In Tel Aviv kam US-Präsident Biden mit Israels Premier Netanyahu zusammen.
Biden bei Netanyahu
Auch US-Präsident Joe Biden bemüht sich in der Region um diplomatische Lösungen. Ein ursprünglich geplanter Vierer-Gipfel in Jordanien ist nach der Explosion in einem Krankenhaus in Gaza jedoch abgesagt worden, was die Erfolgsaussichten für Biden nicht erhöht.
In Tel Aviv kam der US-Präsident mit Israels Premierminister Benjamin Netanyahu zusammen. Beide demonstrierten Einigkeit. Biden erklärte, die USA unterstützten Israel mit allem, was das Land zur Verteidigung gegen die Hamas benötige. Biden äußerte sich auch vorsichtig zur Schuldfrage für die Explosion in dem Krankenhaus in Gaza. "Nach dem, was ich gesehen habe, sieht es so aus, als wäre es von der anderen Mannschaft gemacht worden, nicht von Ihnen", sagte Biden an Netanyahu gewandt. Es gebe jedoch viele Menschen, die sich nicht sicher seien, was die Explosion verursacht habe.
"Danke, Mr. President"
Netanyahu dankte Biden für seinen Besuch. Er sei als erster US-Präsident der Geschichte in Kriegszeiten nach Israel gekommen. "Dies ist zutiefst bewegend", sagte Netanyahu.

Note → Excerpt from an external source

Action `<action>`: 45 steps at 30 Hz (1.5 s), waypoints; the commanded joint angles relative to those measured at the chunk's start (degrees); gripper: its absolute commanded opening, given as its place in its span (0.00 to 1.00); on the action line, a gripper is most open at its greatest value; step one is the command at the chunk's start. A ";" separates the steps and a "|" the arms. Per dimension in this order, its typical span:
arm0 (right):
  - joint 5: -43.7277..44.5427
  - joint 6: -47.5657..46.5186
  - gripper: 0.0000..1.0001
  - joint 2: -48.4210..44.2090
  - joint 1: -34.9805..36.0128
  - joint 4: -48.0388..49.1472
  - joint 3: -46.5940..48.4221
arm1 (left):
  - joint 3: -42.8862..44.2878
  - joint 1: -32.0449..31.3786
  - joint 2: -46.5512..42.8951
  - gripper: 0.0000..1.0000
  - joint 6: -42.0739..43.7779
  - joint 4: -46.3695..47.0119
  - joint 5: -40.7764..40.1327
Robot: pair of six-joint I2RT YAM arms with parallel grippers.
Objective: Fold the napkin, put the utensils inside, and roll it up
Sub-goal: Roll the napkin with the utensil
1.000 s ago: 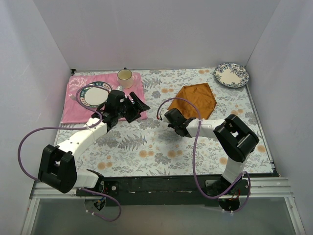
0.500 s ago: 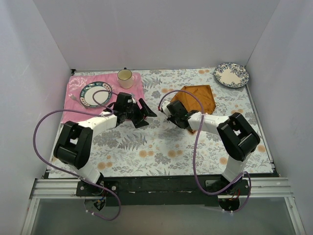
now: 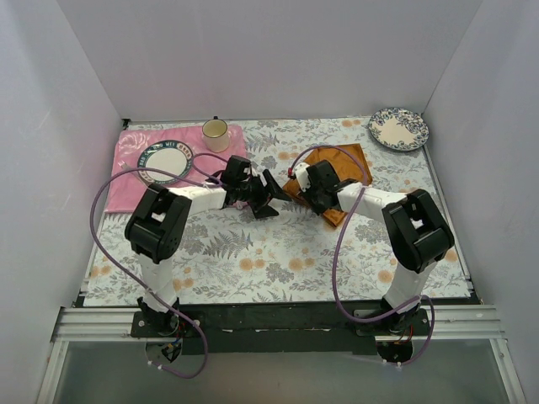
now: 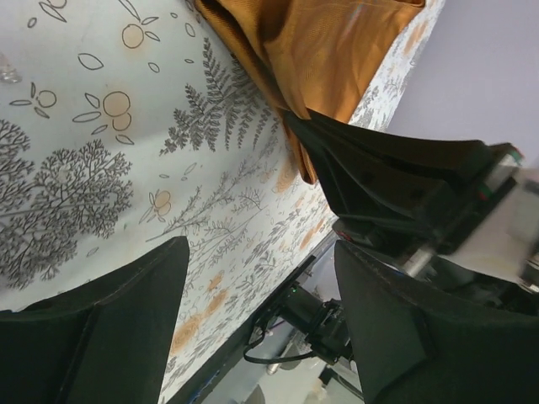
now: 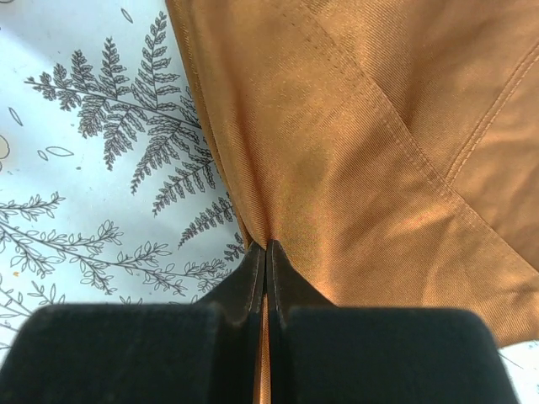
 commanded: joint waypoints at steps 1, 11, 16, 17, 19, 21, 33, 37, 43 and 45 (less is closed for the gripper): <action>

Es beweise, wie verpflichtet Biden sich persönlich dem jüdischen Volk und dem jüdischen Staat gegenüber sehe. "Danke, Mr. President, dafür, dass Sie Israel zur Seite stehen, heute, morgen und immer."
Die USA gehören zu den wichtigsten Unterstützern Israels. Erst kürzlich kündigte Verteidigungsminister Lloyd Austin die Entsendung eines zweiten Flugzeugträgers in das östliche Mittelmeer an, um vor weiteren Angriffen gegen Israel abzuschrecken - unter anderem ein Signal an die Adresse des Iran.